The doctrinal difficulties posed by the impact of the Supreme Court's holdings in Paul v. Davis, Parratt v. Taylor, and Baker v. McCollan upon actions under Section 1983 for the use of excessive force during a lawful arrest have not been authoritatively resolved by the Supreme Court. Circuit courts and district courts have applied a number of different standards to the determination of whether excessive force rises to the level of a constitutional deprivation. See, e.g., cases cited in Soto, 567 F.Supp. at 670-71; Annot., 60 A.L.R.Fed. 204, 209 (1982); Schiller v. Strangis, 540 F.Supp. 605, 613 (D.Mass.1982). The First Circuit has not had occasion to articulate such a standard.

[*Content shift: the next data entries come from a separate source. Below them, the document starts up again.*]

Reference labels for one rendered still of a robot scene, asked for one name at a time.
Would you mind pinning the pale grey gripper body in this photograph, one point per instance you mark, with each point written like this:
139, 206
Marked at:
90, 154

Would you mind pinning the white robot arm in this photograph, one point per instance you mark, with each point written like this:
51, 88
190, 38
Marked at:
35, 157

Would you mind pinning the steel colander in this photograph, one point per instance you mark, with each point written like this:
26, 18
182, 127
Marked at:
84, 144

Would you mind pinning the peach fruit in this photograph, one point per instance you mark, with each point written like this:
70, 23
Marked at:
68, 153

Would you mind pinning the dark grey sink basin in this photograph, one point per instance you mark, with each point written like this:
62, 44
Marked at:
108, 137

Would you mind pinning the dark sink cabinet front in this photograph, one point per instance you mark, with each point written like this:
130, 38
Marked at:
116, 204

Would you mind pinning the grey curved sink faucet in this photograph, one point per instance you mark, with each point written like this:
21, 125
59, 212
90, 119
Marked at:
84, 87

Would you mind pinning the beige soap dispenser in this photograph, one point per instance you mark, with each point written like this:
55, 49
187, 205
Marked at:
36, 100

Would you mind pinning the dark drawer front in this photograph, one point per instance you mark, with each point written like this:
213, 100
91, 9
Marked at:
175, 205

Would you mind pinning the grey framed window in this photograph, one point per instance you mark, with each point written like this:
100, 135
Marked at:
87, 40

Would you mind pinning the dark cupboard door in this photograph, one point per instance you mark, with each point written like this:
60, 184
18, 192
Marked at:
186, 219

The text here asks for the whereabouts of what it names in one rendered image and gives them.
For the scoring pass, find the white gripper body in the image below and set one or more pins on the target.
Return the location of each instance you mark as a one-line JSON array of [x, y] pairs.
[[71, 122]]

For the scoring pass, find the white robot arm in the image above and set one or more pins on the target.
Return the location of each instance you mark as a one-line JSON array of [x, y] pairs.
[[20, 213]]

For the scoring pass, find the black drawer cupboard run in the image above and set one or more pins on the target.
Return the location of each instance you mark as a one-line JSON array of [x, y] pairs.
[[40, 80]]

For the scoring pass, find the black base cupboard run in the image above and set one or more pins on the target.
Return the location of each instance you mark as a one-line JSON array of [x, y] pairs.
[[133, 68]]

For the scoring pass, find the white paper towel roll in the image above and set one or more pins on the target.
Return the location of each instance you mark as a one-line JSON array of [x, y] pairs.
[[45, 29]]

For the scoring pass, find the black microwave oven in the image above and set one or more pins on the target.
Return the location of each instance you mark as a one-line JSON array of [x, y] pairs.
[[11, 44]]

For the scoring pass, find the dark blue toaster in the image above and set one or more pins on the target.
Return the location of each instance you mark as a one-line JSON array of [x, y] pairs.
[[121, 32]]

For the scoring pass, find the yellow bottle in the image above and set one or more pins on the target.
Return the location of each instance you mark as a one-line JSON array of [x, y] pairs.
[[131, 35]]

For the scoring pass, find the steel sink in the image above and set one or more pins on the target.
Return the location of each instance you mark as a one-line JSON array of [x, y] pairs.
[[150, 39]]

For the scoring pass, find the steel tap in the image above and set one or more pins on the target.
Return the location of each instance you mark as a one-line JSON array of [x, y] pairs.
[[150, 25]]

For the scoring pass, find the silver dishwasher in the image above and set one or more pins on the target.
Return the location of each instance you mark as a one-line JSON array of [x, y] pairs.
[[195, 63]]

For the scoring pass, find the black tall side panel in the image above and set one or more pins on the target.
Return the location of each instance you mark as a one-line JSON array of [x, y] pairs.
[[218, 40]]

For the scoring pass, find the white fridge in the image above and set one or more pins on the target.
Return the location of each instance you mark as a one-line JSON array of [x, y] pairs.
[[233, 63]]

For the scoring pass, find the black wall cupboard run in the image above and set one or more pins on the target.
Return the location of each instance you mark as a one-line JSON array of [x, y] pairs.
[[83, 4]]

There has been articulated, however, a minimum standard below which police conduct cannot fall if it is to conform to the due process clause of the fourteenth amendment. Some conduct is so offensive to "`those canons of decency and fairness which express the notions of justice of English-speaking peoples even toward those charged with the most heinous offenses'" that it is a violation of due process. Rochin v. California, 342 U.S. 165, 169, 72 S.Ct. 205, 208, 96 L.Ed. 183 (1952) (quoting Malinski v. New York, 324 U.S. 401, 416-17, 65 S.Ct. 781, 788-89, 89 L.Ed. 1029 (1945) (Frankfurter, J., concurring)). The Court, per Justice Frankfurter, explained:

Due process of law is a summarized constitutional guarantee of respect for those personal immunities which, as Mr. Justice Cardozo twice wrote for the Court, are "so rooted in the traditions and conscience of our people as to be ranked as fundamental," Snyder v. Massachusetts, 291 U.S. 97, 105, 54 S.Ct. 330, 78 L.Ed. 674, or are "implicit in the concept of ordered liberty." Palko v. Connecticut, 302 U.S. 319, 325, 58 S.Ct. 149, 152, 82 L.Ed. 288.

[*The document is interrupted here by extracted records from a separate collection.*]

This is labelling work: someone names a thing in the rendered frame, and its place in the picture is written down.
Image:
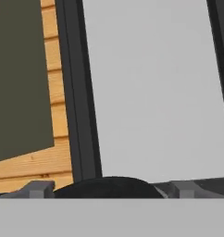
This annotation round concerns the black round blender lid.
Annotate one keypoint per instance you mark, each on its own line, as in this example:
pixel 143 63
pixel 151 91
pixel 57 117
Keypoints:
pixel 107 188

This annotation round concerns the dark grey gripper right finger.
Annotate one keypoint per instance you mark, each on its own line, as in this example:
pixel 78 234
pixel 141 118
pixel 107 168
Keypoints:
pixel 182 189

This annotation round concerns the pale grey dark-framed panel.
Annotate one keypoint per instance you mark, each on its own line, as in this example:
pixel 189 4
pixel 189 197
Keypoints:
pixel 154 92

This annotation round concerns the dark olive cupboard door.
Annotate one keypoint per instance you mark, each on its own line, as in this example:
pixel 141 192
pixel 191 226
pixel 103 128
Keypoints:
pixel 19 77

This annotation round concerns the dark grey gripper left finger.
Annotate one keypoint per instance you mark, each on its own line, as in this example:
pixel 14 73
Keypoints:
pixel 36 189

Id. at 169, 72 S.Ct. at 208. In Rochin, the police had forcibly extracted the contents of the defendant's stomach in order to obtain capsules he had swallowed for use as evidence. The Court concluded that the police conduct "shocks the conscience" and was therefore violative of due process.

The standard set forth in Rochin for a substantive due process violation is still the law of this nation. See Baker v. McCollan, 443 U.S. 137, 147-49, 99 S.Ct. 2689, 2696-97, 61 L.Ed.2d 433 (1979) (Blackmun, J., concurring); see also, Roberts v. Marino, 656 F.2d 1112 (5th Cir.1981); Schiller v. Strangis, 540 F.Supp. 605 (D.Mass.1982). Application of "such a vague and discretionary standard" can be difficult. See Schiller, 540 F.Supp. at 616. Judge Friendly made one notable attempt to elucidate the substantive due process standard:

Not every push or shove, even if it may later seem unnecessary in the peace of a judge's chambers, violates a prisoner's constitutional rights. In determining whether the constitutional line has been crossed, a court must look to such factors as the need for the application of force, the relationship between the need and the amount of force that was used, the extent of injury inflicted, and whether force was applied in a good faith effort to maintain or restore discipline or maliciously and sadistically for the very purpose of causing harm.